For Controversial Detroit Mayor, This Crime May Be Too Much to Forgive
This city has forgiven Kwame M. Kilpatrick, its towering, charismatic, next-generation mayor, before.
Detroiters looked past accusations of cronyism, of partying with exotic dancers and of leasing a red Lincoln Navigator for his family with taxpayers’ money. In 2005, even as opinion surveys showed an older, more traditional challenger with a lead, voters re-elected Kilpatrick, who had been among the youngest mayors to run a major American city and whose unique draw, in part, was his sway over young voters.
But forgiveness seems uncertain now.
Demonstrators for and against Kilpatrick have clashed downtown in recent weeks. The City Council’s aldermen voted to audit Kilpatrick’s office, to expose records he hoped to keep private. A criminal investigation looms, and on Thursday an alderman introduced a resolution calling on Kilpatrick to resign.
With keystrokes on an electronic pager, Kilpatrick, 37, may have jeopardized the political promise that won him speaking roles at the Democratic National Conventions in 2000 and 2004 and the musings of many, including his mother and perhaps strongest advocate, Rep. Carolyn Cheeks Kilpatrick, that he might reach higher office — even the White House — one day.
In January, the Detroit Free Press published steamy text messages from a city-issued pager which revealed a romantic relationship between Kilpatrick, who is married and has three sons, and his longtime chief of staff, Christine Beatty.
Beatty resigned. After a week in seclusion, Kilpatrick and his wife, Carlita, emerged on television, offering tense speeches from side-by-side wooden chairs in their church. He said he was sorry; she said she loved him, and deemed the matter private, “between me, my husband and God.”
But the specter of an affair was only the start of the trouble.
The text messages obtained by the Free Press contradict testimony Kilpatrick and Beatty gave under oath last year during a civil trial, in which several former police officers accused Kilpatrick of forcing them out of jobs, in part because their investigations might have uncovered his romance.
In court, Kilpatrick, who has a law degree, had scornfully denied carrying on a non-professional relationship with Beatty.
“My mother is a congresswoman,” he testified. “There have always been strong women around me. My aunt is a state legislator. I think it’s absurd to assert that every woman that works with a man is a whore. I think it’s disrespectful, not just to Christine Beatty, but to women who do the professional job that they do every single day.”
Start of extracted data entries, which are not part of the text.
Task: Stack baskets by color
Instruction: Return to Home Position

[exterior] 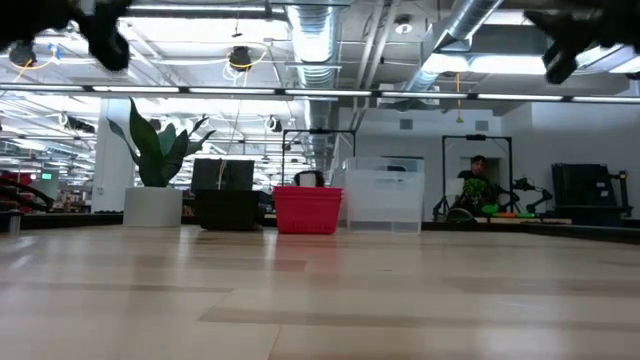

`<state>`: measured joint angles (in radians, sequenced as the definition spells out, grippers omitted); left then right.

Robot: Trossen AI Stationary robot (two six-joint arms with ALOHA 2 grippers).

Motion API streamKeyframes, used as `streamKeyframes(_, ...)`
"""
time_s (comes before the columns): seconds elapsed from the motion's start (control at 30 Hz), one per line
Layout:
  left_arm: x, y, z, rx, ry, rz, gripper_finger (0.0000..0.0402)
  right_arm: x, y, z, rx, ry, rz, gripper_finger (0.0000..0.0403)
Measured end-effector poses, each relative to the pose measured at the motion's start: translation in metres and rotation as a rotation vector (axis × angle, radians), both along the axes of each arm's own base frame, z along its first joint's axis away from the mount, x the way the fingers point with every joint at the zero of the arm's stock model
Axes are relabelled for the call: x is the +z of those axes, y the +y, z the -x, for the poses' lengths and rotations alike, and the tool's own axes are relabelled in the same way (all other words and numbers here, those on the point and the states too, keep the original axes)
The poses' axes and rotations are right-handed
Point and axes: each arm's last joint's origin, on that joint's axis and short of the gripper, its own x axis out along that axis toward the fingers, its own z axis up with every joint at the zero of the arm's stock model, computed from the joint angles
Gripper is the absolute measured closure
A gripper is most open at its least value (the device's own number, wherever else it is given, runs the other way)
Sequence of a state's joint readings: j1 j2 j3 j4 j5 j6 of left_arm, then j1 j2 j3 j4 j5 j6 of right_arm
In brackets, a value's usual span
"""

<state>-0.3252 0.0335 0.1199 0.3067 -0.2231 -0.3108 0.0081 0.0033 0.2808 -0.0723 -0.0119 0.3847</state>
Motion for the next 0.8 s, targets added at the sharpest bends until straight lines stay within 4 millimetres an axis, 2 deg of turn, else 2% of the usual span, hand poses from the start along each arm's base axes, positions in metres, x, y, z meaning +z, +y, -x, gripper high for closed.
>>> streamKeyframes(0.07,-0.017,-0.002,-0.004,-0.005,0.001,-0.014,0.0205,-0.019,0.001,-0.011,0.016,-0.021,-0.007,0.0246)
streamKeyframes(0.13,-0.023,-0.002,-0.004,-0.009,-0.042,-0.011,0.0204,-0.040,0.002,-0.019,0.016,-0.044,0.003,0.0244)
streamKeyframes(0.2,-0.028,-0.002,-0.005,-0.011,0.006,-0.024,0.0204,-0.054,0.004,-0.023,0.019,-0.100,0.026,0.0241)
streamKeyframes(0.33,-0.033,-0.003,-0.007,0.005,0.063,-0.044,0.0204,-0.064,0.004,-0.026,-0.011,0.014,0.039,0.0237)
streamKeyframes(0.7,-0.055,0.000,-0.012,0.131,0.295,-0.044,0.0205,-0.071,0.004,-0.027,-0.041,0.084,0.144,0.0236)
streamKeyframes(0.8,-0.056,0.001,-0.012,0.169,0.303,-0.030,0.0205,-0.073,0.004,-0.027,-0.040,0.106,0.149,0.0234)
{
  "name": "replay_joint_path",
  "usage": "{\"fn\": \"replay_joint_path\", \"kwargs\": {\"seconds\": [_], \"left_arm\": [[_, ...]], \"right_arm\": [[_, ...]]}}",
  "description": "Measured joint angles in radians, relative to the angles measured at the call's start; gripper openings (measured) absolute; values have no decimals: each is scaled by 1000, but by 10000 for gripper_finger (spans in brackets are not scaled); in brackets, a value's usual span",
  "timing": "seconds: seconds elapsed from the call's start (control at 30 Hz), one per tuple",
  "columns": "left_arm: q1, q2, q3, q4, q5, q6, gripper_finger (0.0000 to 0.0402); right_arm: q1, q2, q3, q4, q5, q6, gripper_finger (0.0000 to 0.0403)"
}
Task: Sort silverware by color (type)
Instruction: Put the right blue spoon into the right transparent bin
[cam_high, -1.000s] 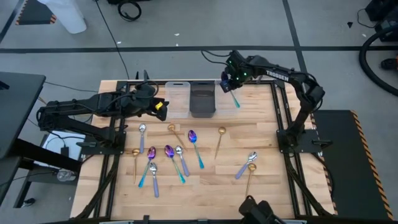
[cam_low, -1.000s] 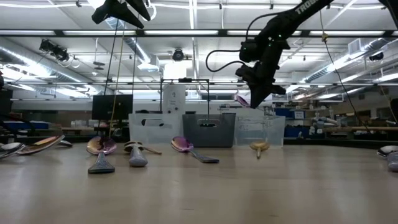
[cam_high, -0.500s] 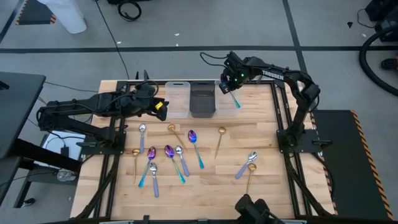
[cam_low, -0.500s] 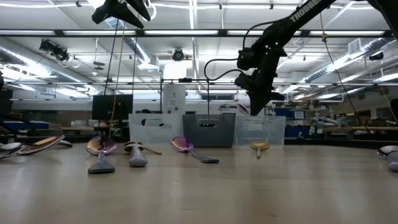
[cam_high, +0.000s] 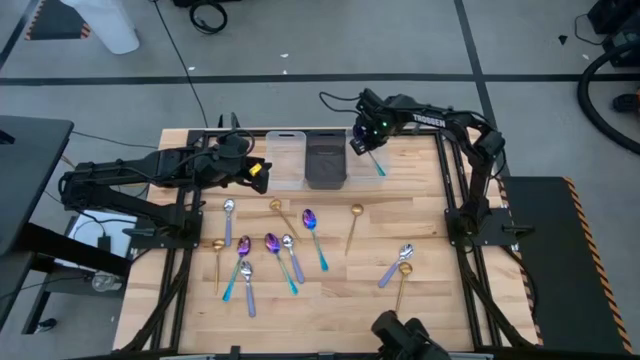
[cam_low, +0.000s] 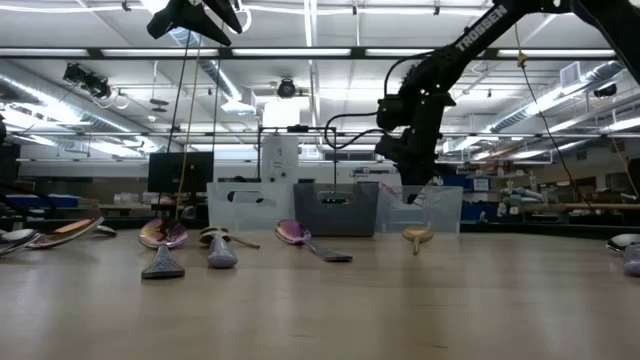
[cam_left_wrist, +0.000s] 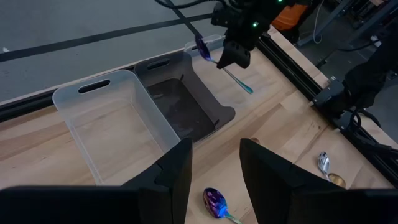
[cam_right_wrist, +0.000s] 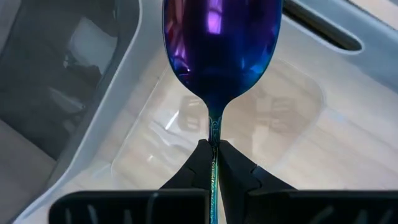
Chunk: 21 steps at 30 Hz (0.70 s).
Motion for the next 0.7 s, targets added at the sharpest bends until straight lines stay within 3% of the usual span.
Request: {"fn": "replay_joint_path", "kwargs": {"seconds": [0.7], "left_arm": [[0, 0, 0, 0, -3, 2, 141]], "right_arm": [[21, 113, -3, 34, 20, -8, 16]]}}
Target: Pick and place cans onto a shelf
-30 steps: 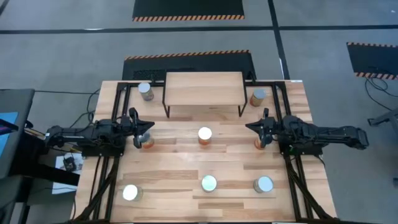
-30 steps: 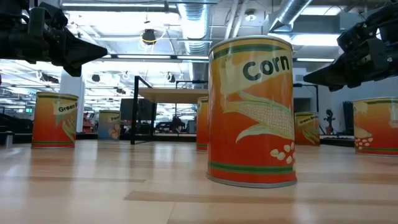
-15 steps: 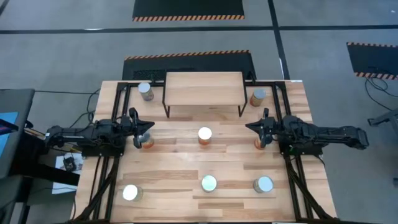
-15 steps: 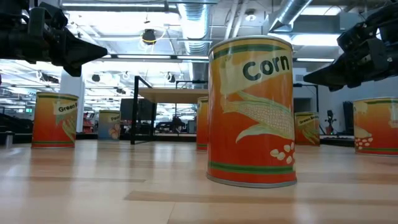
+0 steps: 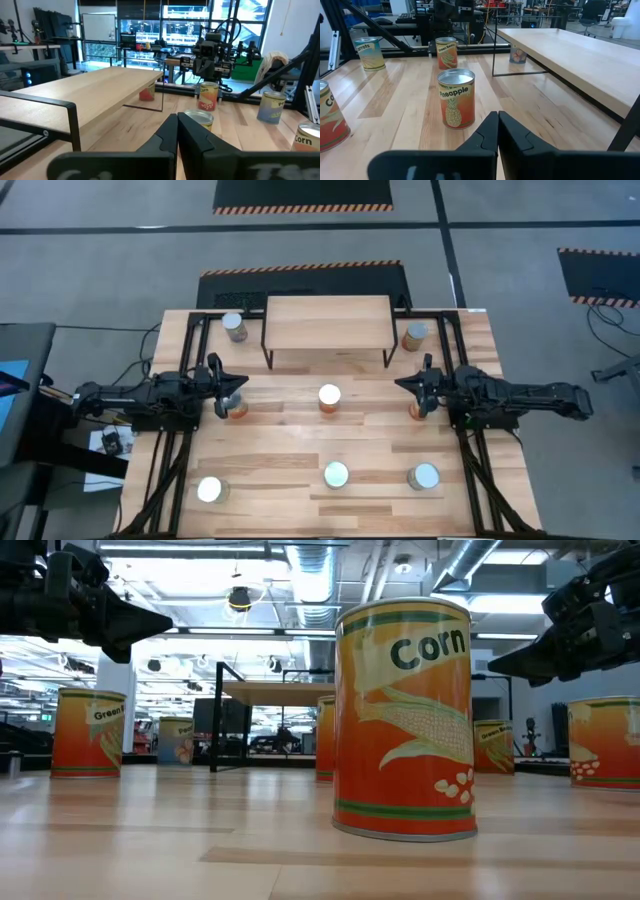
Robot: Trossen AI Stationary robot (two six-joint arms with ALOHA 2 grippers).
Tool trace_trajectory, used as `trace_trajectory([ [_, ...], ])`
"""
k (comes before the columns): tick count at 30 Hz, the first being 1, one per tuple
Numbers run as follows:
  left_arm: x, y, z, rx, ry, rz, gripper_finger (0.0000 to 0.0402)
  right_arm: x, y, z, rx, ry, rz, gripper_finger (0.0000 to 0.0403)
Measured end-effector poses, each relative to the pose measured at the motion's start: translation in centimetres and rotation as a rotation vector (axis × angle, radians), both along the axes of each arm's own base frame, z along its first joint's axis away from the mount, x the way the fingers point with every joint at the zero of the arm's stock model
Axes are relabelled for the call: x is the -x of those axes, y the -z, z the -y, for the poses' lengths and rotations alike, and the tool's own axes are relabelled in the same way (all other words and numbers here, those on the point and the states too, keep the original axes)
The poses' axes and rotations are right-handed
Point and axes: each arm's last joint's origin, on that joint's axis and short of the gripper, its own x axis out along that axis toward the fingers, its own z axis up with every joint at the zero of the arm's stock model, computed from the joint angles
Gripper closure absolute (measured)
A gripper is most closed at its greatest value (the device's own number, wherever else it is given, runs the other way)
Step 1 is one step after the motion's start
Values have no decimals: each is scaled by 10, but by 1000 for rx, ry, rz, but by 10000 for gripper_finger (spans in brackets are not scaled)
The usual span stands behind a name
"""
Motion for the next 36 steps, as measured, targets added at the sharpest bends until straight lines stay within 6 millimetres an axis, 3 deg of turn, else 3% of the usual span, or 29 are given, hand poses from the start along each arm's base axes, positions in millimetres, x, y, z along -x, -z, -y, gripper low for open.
trace_trajectory([
  [14, 0, -4, 0, 51, 6, 56, 401, 0, 0, 0, 0, 0, 0, 375],
  [19, 3, -19, 1, 60, 44, 207, 401, 0, 0, 0, 0, 0, 0, 374],
  [25, 3, -54, 5, 42, 192, 209, 401, 0, 0, 0, 0, 0, 0, 375],
  [31, -18, -98, 7, -23, 221, -65, 401, 0, 0, 0, 0, 0, 0, 374],
  [36, -40, -121, 9, 64, 239, -439, 401, 0, 0, 0, 0, 0, 0, 375],
])
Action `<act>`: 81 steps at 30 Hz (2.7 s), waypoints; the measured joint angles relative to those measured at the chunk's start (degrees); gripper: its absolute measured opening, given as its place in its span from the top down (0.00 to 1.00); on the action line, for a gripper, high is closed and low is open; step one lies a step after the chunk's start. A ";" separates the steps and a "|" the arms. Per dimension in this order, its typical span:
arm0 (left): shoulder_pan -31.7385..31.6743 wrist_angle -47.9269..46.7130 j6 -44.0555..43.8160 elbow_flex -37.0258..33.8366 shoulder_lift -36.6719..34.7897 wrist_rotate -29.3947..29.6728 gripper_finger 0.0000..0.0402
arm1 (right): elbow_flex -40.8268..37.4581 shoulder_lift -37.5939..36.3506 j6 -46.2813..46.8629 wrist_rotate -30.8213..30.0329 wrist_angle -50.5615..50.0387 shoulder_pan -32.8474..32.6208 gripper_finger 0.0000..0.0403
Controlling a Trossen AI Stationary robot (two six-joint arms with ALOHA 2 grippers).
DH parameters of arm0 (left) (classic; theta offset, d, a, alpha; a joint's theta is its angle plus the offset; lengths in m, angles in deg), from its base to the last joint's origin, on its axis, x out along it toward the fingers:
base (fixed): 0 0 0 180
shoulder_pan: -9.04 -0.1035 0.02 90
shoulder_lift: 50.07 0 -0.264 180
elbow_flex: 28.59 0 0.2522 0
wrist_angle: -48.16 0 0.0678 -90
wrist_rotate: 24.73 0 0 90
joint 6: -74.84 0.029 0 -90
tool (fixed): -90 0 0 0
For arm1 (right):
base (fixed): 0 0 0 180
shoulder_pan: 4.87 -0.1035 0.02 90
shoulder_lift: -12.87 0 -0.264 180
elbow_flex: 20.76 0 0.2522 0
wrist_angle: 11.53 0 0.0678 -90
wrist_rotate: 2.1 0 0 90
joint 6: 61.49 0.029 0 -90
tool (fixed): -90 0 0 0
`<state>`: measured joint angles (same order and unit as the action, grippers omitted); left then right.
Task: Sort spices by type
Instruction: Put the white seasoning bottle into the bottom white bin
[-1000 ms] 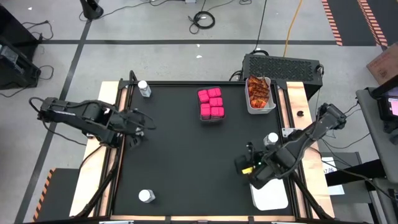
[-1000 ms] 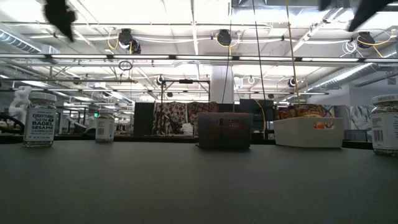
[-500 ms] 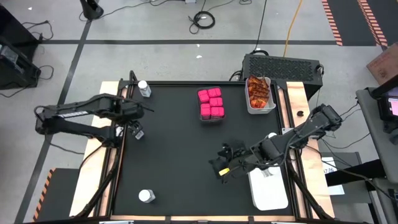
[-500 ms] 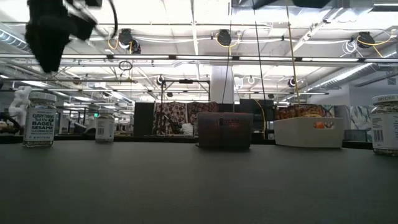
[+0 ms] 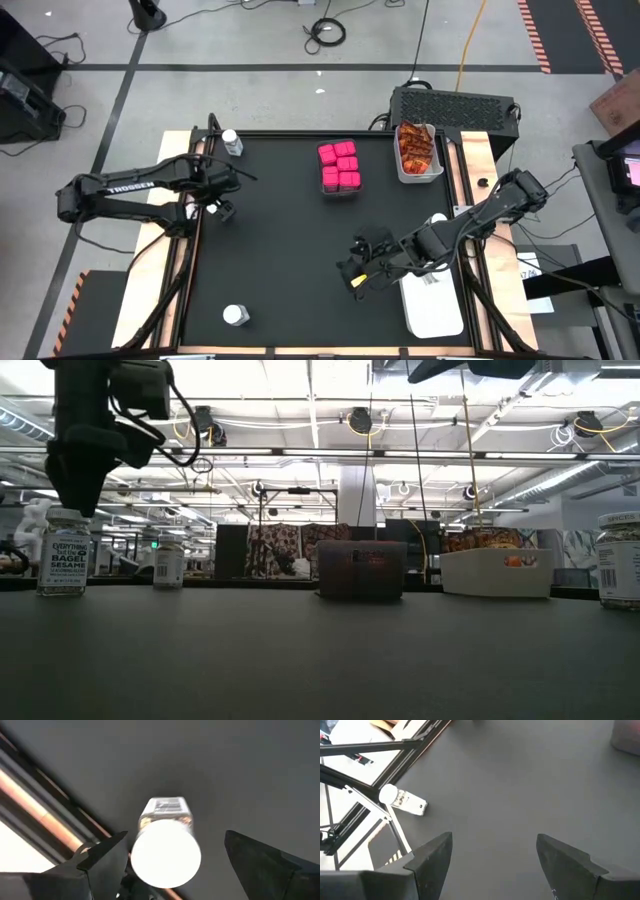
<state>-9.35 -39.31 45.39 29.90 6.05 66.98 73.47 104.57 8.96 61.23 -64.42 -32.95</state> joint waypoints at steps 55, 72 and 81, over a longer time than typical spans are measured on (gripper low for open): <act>5.30 1.77 5.36 11.52 9.61 -12.17 0.48 | 0.00 -0.07 -3.89 2.89 -0.15 3.64 0.30; 27.46 10.64 6.73 39.28 37.99 -11.29 0.48 | 0.00 -0.09 -1.43 7.48 -1.10 0.85 0.30; 30.59 7.42 17.17 59.75 58.06 -9.81 0.48 | 0.00 -0.03 5.08 7.43 -7.41 -4.71 0.30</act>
<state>21.23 -31.89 62.56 89.65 64.11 57.17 73.47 104.54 14.05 68.66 -71.84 -37.65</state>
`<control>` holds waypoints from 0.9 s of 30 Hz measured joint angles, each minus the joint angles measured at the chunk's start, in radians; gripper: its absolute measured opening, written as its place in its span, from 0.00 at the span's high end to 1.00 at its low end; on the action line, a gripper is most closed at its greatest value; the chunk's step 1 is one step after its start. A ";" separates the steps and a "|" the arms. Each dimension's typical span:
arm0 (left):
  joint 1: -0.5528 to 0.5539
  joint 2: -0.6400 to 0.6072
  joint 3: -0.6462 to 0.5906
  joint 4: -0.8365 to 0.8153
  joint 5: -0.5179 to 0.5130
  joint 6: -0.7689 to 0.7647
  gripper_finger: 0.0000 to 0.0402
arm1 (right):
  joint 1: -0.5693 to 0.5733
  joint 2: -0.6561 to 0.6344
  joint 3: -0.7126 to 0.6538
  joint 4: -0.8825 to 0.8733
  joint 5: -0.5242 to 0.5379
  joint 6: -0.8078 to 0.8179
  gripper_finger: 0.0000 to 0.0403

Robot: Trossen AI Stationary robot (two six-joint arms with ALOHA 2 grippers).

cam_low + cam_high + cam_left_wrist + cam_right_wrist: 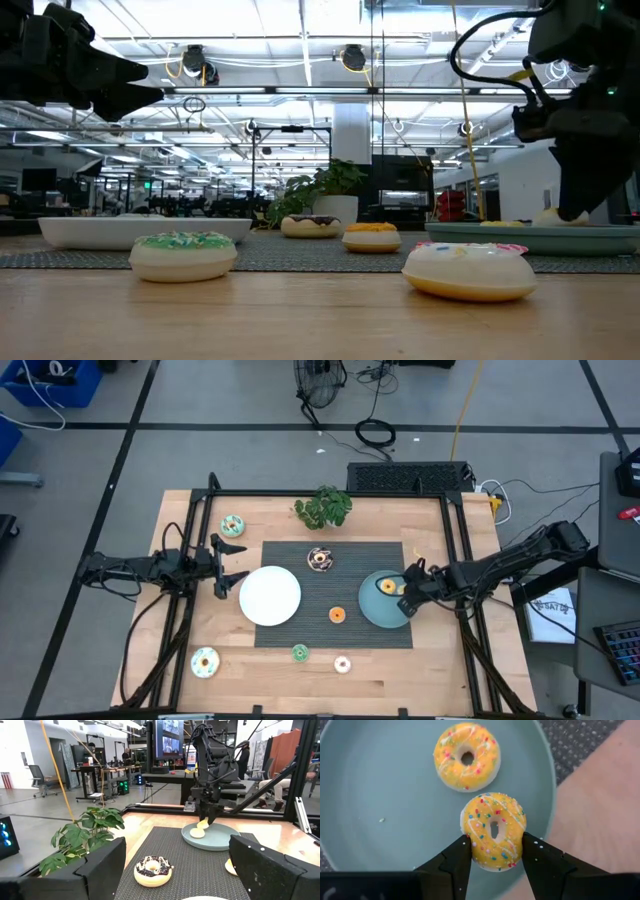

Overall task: Pick & Place donuts
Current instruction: Put the small yellow doughnut on top of the blue plate

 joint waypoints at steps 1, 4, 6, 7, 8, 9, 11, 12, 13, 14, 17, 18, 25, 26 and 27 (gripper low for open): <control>0.000 0.000 0.000 0.000 0.000 0.000 0.13 | -0.002 0.000 0.000 0.000 0.007 -0.003 0.61; 0.000 0.000 0.000 0.000 0.000 0.000 0.13 | -0.012 0.000 0.000 0.000 0.010 -0.018 0.61; 0.000 0.000 0.000 0.000 0.000 0.000 0.13 | -0.015 0.000 0.000 0.000 0.010 -0.020 0.61; 0.000 0.000 0.000 0.000 0.000 0.000 0.13 | -0.016 0.000 0.000 0.000 0.010 -0.020 0.61; 0.000 0.000 0.000 0.000 0.000 0.000 0.13 | -0.016 0.000 0.000 0.000 0.010 -0.021 0.61; 0.000 0.000 0.000 0.000 0.000 0.000 0.13 | -0.016 0.000 0.000 0.000 0.010 -0.022 0.61; 0.000 0.000 0.000 0.000 0.000 0.000 0.13 | -0.016 0.000 0.000 0.000 0.010 -0.038 0.61; 0.000 0.000 0.000 0.000 0.000 0.000 0.13 | -0.016 0.000 0.000 0.000 0.010 -0.055 0.61; 0.000 0.000 0.000 0.000 0.000 0.000 0.13 | -0.016 0.000 0.000 0.000 0.009 -0.075 0.61; 0.000 0.000 0.000 0.000 0.000 0.000 0.13 | -0.016 0.000 0.000 0.000 0.009 -0.093 0.61; 0.000 0.000 0.000 0.000 0.000 0.000 0.13 | -0.016 0.000 0.000 0.017 0.009 -0.129 0.61; 0.000 0.000 0.000 0.000 0.000 0.000 0.13 | -0.016 0.000 0.000 0.027 0.009 -0.138 0.61; 0.000 0.000 0.000 0.000 0.000 0.000 0.13 | -0.016 0.000 0.000 0.076 0.010 -0.164 0.61; 0.000 0.000 0.000 0.000 0.000 0.000 0.13 | -0.016 0.000 0.000 0.080 0.010 -0.164 0.60; 0.000 0.000 0.000 0.000 0.000 0.000 0.13 | -0.016 0.000 0.000 0.081 0.010 -0.165 0.59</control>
But the text messages between Kilpatrick and Beatty, loaded with exclamation points and LOLs, allude to a romance with exchanges of banter, hotel room numbers, and worries about a security detail overhearing them. “And, did you miss me sexually?” Beatty wrote in one message, according to the Free Press. “Hell yeah!” the mayor wrote back. “You couldn’t tell. I want some more. Don’t sleep!”